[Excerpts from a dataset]
-*-*-

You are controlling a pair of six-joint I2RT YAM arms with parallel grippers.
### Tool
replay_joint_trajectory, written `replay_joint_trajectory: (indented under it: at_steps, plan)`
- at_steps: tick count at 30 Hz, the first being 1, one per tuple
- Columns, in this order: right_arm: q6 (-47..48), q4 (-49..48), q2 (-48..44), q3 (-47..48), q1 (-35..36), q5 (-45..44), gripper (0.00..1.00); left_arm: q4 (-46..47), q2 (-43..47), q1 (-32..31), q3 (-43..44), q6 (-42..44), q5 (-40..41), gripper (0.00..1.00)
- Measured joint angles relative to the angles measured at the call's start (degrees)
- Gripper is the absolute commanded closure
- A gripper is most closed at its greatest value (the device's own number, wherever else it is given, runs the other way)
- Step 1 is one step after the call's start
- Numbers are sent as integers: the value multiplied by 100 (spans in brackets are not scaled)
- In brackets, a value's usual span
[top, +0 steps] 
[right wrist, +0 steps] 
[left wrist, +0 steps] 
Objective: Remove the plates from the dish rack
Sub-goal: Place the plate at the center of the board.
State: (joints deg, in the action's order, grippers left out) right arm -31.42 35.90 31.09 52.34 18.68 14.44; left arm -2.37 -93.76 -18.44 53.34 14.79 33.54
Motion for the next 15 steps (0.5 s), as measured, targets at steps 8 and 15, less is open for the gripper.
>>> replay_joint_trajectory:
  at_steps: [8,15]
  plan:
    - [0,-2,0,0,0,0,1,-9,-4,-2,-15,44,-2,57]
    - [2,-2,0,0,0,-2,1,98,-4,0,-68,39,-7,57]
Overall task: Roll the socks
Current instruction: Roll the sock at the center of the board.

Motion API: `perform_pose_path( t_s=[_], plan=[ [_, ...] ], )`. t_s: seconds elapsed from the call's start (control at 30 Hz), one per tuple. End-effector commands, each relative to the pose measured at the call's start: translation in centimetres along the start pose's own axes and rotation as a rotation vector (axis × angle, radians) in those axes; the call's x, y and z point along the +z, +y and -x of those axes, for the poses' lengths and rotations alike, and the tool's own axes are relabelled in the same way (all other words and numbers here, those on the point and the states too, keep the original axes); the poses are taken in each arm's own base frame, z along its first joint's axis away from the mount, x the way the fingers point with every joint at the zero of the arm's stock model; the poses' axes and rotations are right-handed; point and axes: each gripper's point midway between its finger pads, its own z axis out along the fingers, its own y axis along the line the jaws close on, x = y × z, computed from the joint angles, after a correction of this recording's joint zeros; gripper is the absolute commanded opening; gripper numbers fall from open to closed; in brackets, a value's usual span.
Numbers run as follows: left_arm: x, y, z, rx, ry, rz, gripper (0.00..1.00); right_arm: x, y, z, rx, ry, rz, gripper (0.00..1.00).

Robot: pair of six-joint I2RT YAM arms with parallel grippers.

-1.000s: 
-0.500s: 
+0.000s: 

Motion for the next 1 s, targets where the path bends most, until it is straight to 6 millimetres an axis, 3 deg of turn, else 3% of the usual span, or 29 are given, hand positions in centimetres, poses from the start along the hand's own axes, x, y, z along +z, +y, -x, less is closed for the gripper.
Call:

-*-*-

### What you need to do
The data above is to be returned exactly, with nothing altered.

### Task result
You are controlling a pair of six-joint I2RT YAM arms with parallel grippers.
### Tool
replay_joint_trajectory, written `replay_joint_trajectory: (indented under it: at_steps, plan)`
- at_steps: tick count at 30 Hz, the first being 1, one per tuple
- Columns, in this order: right_arm: q6 (-47..48), q4 (-49..48), q2 (-48..44), q3 (-47..48), q1 (-35..36), q5 (-45..44), gripper (0.00..1.00); left_arm: q4 (-46..47), q2 (-43..47), q1 (-32..31), q3 (-43..44), q6 (-42..44), q5 (-40..41), gripper (0.00..1.00)
- Measured joint angles relative to the angles measured at the call's start (degrees)
- Gripper is the absolute commanded closure
- A gripper is most closed at its greatest value (the device's own number, wherever else it is given, runs the other way)
- Step 1 is one step after the call's start
- Numbers are sent as integers: the value multiplied by 100 (spans in brackets are not scaled)
- In brackets, a value's usual span
[top, +0 steps] 
[right wrist, +0 steps] 
[left wrist, +0 steps] 
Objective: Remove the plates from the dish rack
Sub-goal: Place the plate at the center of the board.
State: (joints deg, in the action's order, grippers left out) right arm -31.42 35.90 31.09 52.34 18.68 14.44; left arm -2.37 -93.76 -18.44 53.34 14.79 33.54
Motion for the next 15 steps (0.5 s), as measured, targets at steps 8 and 15, less is open for the gripper.
>>> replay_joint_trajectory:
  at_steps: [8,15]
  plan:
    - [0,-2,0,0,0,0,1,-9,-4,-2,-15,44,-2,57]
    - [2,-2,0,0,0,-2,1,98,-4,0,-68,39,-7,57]
Overall task: Roll the socks
Current instruction: Roll the sock at the center of the board.

Motion API: `perform_pose_path( t_s=[_], plan=[ [_, ...] ], )`. t_s: seconds elapsed from the call's start (control at 30 Hz), one per tuple. End-effector commands, each relative to the pose measured at the call's start: translation in centimetres along the start pose's own axes and rotation as a rotation vector (axis × angle, radians) in those axes; the call's x, y and z point along the +z, +y and -x of those axes, for the poses' lengths and rotations alike, and the tool's own axes are relabelled in the same way (all other words and numbers here, those on the point and the states too, keep the original axes); the poses are taken in each arm's own base frame, z along its first joint's axis away from the mount, x the way the fingers point with every joint at the zero of the arm's stock model; the poses' axes and rotations are right-handed; point and axes: each gripper's point midway between its finger pads, its own z axis out along the fingers, its own y axis along the line the jaws close on, x = y × z, computed from the joint angles, after a correction of this recording's joint zeros; gripper is the absolute commanded opening; gripper numbers fall from open to closed; in brackets, a value's usual span.
Numbers run as follows: left_arm: x, y, z, rx, ry, rz, gripper (0.00..1.00); right_arm: x, y, z, rx, ry, rz, gripper (0.00..1.00).

Robot: pair of six-joint I2RT YAM arms with parallel grippers.

-1.000s: 
-0.500s: 
+0.000s: 

Motion for the next 1 s, targets where the path bends most, until it is straight to 6 millimetres an axis, 3 deg of turn, else 3% of the usual span, or 29 are given, hand positions in centimetres, poses from the start along the hand's own axes, x, y, z along +z, +y, -x, less is closed for the gripper.
Call:

This exercise requires no further output.